5.1. Nell’ipotesi di “doppia conforme”, prevista dall’art. 348-ter c.p.c., comma 5 (applicabile, ai sensi del D.L. n. 83 del 2012, art. 54, comma 2, conv., con modif., dalla L. n. 134 del 2012, ai giudizi d’appello introdotti con ricorso depositato o con citazione di cui sia stata richiesta la notificazione dal giorno 11 settembre 2012), il ricorrente in cassazione – per evitare l’inammissibilità del motivo di cui all’art. 360 c.p.c., comma 1, n. 5 (nel testo riformulato dal cit. D.L. n. 83, art. 54, comma 3, ed applicabile alle sentenze pubblicate dal giorno 11 settembre 2012) – deve indicare le ragioni di fatto poste a base, rispettivamente, della decisione di primo grado e della sentenza di rigetto dell’appello, dimostrando che esse sono tra loro diverse (Cass. n. 26774 del 2016, 20994 del 2019). Tutti adempimenti che non risultano osservati nella specie.

6. Giova infine ribadire il principio che, in materia di prova testimoniale, la verifica in ordine all’attendibilità del teste – che afferisce alla veridicità della deposizione resa dallo stesso – forma oggetto di una valutazione discrezionale che il giudice compie alla stregua di elementi di natura oggettiva (Cass. n. 7623 del 2016).
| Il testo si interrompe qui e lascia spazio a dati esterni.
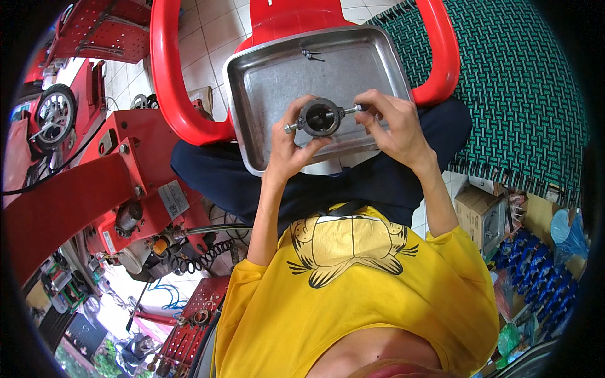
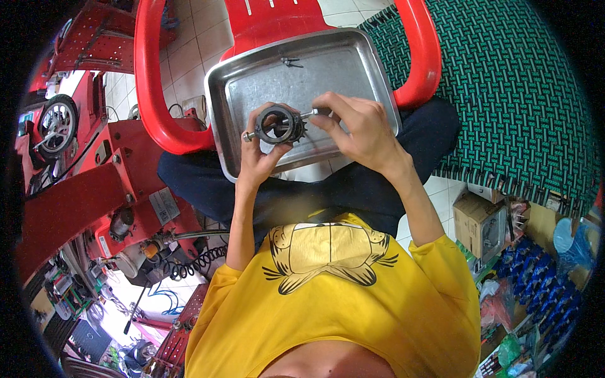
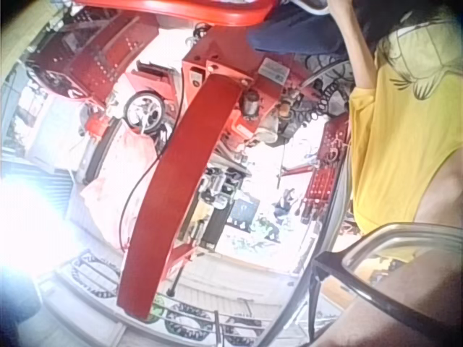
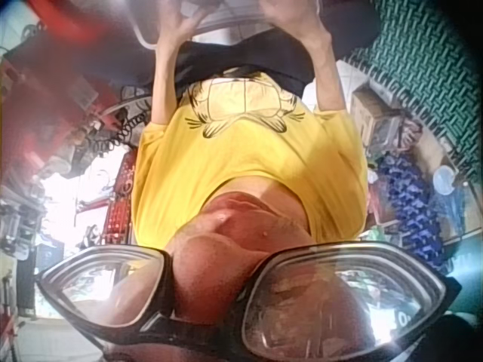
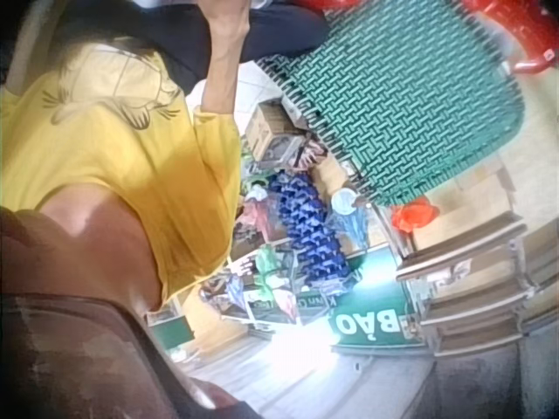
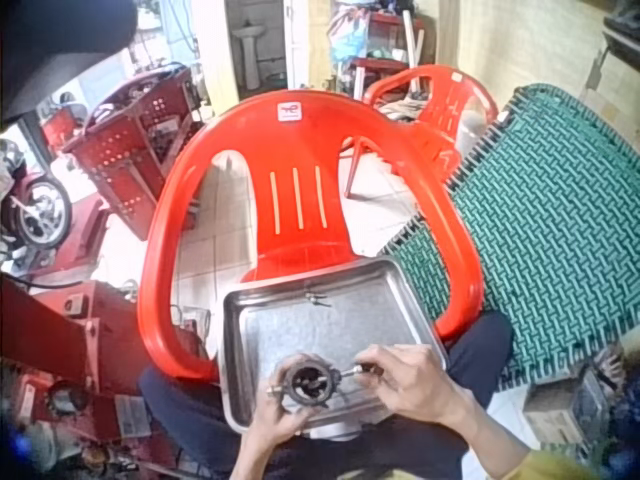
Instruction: The person assembles a small mechanical component by inserting parts and securing them with screws.
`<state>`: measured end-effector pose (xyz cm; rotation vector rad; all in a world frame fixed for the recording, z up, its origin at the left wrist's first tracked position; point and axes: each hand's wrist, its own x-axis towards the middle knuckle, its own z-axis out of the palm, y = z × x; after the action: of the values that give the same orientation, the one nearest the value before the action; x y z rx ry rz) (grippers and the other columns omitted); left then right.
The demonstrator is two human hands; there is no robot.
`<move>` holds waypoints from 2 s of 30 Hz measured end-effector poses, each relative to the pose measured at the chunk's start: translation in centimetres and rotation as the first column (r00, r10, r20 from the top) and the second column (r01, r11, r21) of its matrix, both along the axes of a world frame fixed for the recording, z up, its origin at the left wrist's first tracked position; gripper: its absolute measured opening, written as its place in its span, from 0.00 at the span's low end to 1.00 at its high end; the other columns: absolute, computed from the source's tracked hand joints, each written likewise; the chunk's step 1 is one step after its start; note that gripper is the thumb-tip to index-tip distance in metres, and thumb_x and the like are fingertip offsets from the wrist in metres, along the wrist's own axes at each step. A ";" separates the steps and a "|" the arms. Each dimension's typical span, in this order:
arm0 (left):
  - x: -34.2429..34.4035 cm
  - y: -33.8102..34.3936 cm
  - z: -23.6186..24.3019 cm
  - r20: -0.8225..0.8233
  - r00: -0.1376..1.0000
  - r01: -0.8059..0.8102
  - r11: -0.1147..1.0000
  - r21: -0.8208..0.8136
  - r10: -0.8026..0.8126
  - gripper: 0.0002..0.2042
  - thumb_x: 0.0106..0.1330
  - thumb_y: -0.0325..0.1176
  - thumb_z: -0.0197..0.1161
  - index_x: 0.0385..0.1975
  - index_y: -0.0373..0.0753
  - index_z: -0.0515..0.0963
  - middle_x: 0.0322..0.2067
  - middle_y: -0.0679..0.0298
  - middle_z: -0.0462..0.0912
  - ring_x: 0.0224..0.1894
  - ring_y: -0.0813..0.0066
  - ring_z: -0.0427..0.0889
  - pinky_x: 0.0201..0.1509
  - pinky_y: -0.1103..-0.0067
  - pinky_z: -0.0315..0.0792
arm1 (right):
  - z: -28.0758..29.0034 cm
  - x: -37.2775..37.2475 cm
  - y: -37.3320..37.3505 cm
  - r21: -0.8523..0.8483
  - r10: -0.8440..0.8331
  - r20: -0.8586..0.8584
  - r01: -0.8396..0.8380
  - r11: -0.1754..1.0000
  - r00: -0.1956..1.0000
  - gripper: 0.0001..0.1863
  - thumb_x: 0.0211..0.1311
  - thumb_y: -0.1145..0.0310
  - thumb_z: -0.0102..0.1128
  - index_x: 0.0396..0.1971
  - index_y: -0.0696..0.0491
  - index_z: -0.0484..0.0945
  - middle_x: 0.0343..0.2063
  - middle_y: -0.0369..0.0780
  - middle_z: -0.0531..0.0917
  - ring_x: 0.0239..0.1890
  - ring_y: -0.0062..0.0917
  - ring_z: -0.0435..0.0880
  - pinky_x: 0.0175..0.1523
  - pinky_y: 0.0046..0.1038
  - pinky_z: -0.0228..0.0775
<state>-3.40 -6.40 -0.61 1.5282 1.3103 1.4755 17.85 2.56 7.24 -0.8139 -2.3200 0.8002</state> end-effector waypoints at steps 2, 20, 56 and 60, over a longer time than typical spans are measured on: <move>0.1 0.1 0.1 0.021 1.000 -0.009 1.000 -0.014 0.009 0.31 0.49 0.33 0.78 0.55 0.36 0.75 0.44 0.56 0.86 0.46 0.61 0.88 0.53 0.70 0.77 | -0.1 -0.1 -0.2 -0.040 -0.046 -0.049 0.044 0.998 0.998 0.16 0.62 0.69 0.71 0.47 0.52 0.77 0.31 0.41 0.86 0.28 0.32 0.88 0.34 0.32 0.76; 0.5 0.6 1.4 -0.041 0.998 0.040 0.999 -0.023 -0.041 0.32 0.48 0.35 0.80 0.56 0.37 0.77 0.44 0.57 0.86 0.47 0.62 0.88 0.52 0.73 0.79 | -0.2 0.6 0.2 -0.110 -0.074 -0.114 0.061 0.992 0.991 0.14 0.58 0.69 0.75 0.42 0.53 0.81 0.32 0.38 0.88 0.29 0.27 0.88 0.34 0.27 0.77; 0.6 0.3 0.9 -0.024 0.999 0.035 0.999 -0.019 -0.035 0.33 0.47 0.35 0.81 0.56 0.38 0.76 0.45 0.57 0.86 0.48 0.62 0.88 0.54 0.72 0.79 | -0.2 1.1 -0.4 -0.110 -0.055 -0.086 0.046 0.993 0.995 0.13 0.60 0.69 0.74 0.42 0.53 0.82 0.31 0.37 0.87 0.29 0.24 0.86 0.34 0.25 0.74; 0.7 0.3 0.8 -0.015 0.999 0.046 0.999 -0.017 -0.047 0.33 0.47 0.35 0.82 0.56 0.37 0.76 0.45 0.57 0.86 0.48 0.62 0.88 0.54 0.72 0.79 | -0.9 1.5 0.1 -0.108 -0.021 -0.067 0.013 0.994 0.998 0.12 0.62 0.66 0.72 0.41 0.53 0.82 0.30 0.38 0.87 0.28 0.27 0.85 0.33 0.28 0.74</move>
<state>-2.73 -6.10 0.16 1.5516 1.2844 1.4228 19.36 2.64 6.37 -0.8382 -2.2234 0.9371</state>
6.1. La Corte di appello ha dato conto delle ragioni per le quali ha ritenuto attendibili alcune deposizioni testimoniali in luogo di altre e tale giudizio, adeguatamente motivato, esula dal sindacato di legittimità.

7. Il ricorso va dunque dichiarato inammissibile, con condanna di parte ricorrente al pagamento delle spese del giudizio di legittimità, liquidate nella misura indicata in dispositivo per esborsi e compensi professionali, oltre spese forfettarie nella misura del 15 per cento del compenso totale per la prestazione, ai sensi del D.M. 10 marzo 2014, n. 55, art. 2.

8. Va dato atto della sussistenza dei presupposti processuali (nella specie, inammissibilità del ricorso) per il versamento, da parte del ricorrente, ai sensi del D.P.R. 30 maggio 2002, n. 115, art. 13, comma 1-quater, nel testo introdotto dalla L. 24 dicembre 2012, n. 228, art. 1, comma 17, di un ulteriore importo a titolo di contributo unificato, in misura pari a quello previsto per il ricorso, a norma dello stesso art. 13, comma 1-bis, se dovuto (v. Cass. S.U. n. 23535 del 2019).

PQM

La Corte dichiara inammissibile il ricorso e condanna il ricorrente al pagamento delle spese, che liquida in Euro 200,00 per esborsi e in Euro 4.000,00 per compensi, oltre 15% per spese generali e accessori di legge.

Ai sensi del D.P.R. n. 115 del 2002, art. 13, comma 1 quater, dà atto della sussistenza dei presupposti processuali per il versamento, da parte del ricorrente, dell’ulteriore importo a titolo di contributo unificato pari a quello previsto per il ricorso, a norma dello stesso art. 13, comma 1 bis, se dovuto.

Così deciso in Roma, nella Camera di consiglio, il 23 gennaio 2020.